GIVEN RECORDS:
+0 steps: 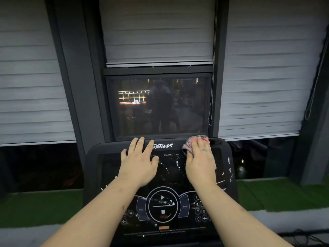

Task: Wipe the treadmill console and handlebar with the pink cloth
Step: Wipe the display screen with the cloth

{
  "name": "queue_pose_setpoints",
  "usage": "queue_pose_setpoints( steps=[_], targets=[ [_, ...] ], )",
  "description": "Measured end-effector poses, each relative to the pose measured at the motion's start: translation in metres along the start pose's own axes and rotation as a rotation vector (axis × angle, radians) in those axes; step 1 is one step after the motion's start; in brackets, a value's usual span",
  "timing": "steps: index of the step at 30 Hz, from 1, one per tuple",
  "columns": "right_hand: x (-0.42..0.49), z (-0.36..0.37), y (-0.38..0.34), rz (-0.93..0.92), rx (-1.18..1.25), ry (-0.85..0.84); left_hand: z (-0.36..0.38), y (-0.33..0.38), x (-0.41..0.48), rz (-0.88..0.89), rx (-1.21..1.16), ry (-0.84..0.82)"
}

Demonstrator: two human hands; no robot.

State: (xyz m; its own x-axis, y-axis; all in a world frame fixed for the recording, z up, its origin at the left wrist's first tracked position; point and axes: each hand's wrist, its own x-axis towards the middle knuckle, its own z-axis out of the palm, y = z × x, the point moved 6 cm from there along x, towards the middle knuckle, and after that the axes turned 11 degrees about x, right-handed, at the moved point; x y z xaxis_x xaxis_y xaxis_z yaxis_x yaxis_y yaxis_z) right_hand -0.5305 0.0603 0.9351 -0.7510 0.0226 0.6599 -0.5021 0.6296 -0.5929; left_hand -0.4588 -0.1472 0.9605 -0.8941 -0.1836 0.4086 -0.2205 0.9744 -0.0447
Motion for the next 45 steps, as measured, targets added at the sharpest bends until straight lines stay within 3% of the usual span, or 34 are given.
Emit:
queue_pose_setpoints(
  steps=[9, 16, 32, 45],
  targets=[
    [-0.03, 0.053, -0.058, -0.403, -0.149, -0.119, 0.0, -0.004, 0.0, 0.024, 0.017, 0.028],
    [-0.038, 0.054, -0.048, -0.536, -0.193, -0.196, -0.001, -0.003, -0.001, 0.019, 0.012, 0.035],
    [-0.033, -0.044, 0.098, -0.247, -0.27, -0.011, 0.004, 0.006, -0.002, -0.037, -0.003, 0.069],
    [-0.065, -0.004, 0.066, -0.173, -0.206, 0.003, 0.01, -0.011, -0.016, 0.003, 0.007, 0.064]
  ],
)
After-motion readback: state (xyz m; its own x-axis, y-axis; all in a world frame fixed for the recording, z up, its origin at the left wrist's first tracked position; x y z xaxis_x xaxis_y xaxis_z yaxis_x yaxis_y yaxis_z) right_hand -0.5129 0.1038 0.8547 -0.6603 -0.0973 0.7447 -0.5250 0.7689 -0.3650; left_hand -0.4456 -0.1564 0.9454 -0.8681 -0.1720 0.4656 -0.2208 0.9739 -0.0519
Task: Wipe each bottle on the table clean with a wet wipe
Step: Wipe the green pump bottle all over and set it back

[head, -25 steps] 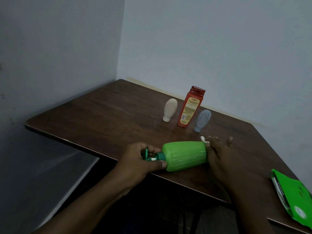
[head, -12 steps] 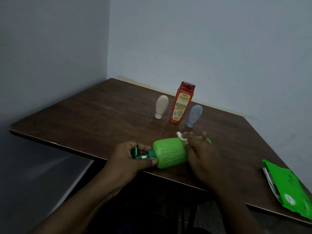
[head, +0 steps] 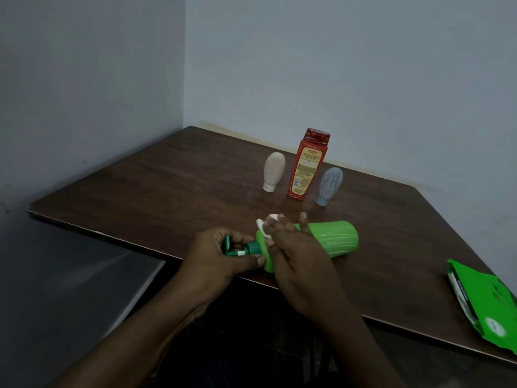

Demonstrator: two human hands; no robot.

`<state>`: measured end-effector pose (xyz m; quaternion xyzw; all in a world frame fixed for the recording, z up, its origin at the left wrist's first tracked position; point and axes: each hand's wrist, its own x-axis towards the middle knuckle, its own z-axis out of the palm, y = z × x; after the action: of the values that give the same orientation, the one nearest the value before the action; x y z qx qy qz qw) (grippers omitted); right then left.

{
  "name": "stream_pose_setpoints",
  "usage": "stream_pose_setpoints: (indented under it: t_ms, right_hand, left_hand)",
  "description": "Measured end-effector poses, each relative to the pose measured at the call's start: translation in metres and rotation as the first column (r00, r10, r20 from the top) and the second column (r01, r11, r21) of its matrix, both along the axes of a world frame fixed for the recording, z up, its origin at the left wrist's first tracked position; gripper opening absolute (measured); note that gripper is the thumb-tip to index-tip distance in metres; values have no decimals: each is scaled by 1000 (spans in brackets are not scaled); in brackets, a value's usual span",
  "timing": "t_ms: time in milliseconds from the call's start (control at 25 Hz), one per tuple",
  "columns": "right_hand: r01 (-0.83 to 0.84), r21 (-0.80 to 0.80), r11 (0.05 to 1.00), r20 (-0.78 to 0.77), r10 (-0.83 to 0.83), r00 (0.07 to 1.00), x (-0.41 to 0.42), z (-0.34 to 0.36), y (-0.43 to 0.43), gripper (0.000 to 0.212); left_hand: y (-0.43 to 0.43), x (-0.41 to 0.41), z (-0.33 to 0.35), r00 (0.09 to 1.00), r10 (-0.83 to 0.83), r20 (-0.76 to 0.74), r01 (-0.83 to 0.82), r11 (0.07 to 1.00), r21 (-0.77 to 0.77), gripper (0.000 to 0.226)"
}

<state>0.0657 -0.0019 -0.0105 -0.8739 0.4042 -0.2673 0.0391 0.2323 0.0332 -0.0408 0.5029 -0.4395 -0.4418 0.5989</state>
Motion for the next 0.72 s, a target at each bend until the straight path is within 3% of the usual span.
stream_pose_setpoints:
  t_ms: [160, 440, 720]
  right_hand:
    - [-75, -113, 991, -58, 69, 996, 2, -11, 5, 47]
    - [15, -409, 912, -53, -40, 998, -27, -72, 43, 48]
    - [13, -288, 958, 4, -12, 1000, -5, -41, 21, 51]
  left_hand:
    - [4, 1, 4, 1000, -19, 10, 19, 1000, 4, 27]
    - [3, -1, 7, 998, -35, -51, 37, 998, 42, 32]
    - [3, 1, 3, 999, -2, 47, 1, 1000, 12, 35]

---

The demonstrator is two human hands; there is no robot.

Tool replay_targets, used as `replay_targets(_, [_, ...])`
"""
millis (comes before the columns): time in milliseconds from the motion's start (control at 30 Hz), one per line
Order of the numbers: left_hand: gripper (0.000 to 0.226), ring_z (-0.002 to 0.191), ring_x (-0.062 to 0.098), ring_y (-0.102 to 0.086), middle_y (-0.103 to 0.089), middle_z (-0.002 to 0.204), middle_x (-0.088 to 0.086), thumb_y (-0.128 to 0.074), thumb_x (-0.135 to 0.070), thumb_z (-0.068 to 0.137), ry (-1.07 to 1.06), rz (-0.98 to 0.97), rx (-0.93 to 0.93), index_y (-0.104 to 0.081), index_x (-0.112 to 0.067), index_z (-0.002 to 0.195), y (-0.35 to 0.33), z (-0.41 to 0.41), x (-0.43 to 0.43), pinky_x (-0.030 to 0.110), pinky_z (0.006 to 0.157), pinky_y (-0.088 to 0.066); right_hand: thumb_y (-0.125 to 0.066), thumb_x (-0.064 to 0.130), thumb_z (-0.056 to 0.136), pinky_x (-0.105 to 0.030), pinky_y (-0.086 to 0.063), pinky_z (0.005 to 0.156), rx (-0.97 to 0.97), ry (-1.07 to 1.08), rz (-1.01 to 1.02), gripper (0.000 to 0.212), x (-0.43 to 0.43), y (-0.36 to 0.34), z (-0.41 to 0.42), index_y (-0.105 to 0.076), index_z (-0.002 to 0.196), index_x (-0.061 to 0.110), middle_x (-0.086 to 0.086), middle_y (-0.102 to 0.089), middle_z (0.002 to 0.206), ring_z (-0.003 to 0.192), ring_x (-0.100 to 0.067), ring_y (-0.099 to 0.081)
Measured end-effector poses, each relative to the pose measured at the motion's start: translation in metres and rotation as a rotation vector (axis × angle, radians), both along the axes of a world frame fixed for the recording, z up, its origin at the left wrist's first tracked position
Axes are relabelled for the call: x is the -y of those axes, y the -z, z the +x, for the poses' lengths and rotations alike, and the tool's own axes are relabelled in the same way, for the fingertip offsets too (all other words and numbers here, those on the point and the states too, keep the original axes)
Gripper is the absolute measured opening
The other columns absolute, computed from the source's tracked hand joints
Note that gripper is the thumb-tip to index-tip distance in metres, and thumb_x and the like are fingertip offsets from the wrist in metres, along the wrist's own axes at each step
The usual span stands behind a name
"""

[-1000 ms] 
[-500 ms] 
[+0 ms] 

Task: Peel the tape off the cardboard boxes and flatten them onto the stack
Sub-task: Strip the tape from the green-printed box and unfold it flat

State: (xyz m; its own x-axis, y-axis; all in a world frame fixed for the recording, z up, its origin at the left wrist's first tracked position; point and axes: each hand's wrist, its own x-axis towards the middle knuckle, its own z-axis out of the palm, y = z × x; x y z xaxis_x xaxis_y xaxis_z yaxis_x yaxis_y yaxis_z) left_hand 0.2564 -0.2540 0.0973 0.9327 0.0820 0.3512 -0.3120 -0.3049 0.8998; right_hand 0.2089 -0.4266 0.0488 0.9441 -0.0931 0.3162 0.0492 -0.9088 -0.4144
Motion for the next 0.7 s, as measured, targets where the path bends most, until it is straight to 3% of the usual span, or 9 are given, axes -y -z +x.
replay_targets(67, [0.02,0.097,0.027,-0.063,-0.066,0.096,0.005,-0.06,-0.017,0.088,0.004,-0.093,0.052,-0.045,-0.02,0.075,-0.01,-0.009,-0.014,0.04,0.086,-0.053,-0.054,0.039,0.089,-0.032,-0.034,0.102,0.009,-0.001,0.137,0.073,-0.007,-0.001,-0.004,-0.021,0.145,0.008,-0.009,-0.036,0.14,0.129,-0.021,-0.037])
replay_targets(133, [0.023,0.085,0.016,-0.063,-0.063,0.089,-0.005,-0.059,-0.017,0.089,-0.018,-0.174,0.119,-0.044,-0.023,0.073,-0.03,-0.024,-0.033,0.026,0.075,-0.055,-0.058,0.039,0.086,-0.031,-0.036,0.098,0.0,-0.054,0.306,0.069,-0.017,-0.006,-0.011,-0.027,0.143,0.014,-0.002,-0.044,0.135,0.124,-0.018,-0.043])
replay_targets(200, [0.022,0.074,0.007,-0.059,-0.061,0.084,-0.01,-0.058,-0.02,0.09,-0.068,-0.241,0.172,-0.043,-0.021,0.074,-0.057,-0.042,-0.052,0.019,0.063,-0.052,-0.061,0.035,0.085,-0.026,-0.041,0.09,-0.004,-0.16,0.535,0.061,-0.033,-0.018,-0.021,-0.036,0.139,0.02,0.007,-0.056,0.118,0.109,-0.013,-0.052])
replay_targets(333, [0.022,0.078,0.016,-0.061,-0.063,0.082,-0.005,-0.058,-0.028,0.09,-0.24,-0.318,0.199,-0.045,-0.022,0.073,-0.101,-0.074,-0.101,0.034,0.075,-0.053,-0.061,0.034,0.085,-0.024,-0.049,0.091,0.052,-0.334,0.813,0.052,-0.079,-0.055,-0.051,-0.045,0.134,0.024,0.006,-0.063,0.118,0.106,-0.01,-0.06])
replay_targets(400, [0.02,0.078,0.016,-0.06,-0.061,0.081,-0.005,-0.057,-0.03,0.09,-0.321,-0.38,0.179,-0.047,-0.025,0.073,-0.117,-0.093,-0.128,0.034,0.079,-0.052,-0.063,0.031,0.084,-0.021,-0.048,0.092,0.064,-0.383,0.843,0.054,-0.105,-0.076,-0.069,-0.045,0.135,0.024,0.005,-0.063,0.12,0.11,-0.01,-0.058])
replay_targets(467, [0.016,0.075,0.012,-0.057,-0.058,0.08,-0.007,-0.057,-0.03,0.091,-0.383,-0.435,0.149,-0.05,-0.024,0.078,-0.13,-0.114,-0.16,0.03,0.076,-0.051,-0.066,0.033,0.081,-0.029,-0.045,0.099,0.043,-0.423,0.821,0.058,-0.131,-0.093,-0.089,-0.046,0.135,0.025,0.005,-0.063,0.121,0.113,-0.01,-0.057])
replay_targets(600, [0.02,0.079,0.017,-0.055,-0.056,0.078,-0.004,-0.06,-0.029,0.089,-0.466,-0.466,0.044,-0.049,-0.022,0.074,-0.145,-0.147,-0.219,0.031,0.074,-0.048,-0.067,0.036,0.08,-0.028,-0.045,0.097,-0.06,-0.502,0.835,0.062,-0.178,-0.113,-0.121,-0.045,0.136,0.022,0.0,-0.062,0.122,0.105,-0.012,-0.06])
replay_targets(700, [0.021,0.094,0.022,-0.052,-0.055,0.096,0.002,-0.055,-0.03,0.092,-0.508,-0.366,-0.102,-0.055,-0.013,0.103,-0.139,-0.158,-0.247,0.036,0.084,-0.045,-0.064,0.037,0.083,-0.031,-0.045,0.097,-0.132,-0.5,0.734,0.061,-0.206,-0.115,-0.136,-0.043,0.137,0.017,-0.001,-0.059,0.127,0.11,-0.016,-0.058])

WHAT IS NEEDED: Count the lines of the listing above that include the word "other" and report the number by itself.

SOLVED EXERCISE: 2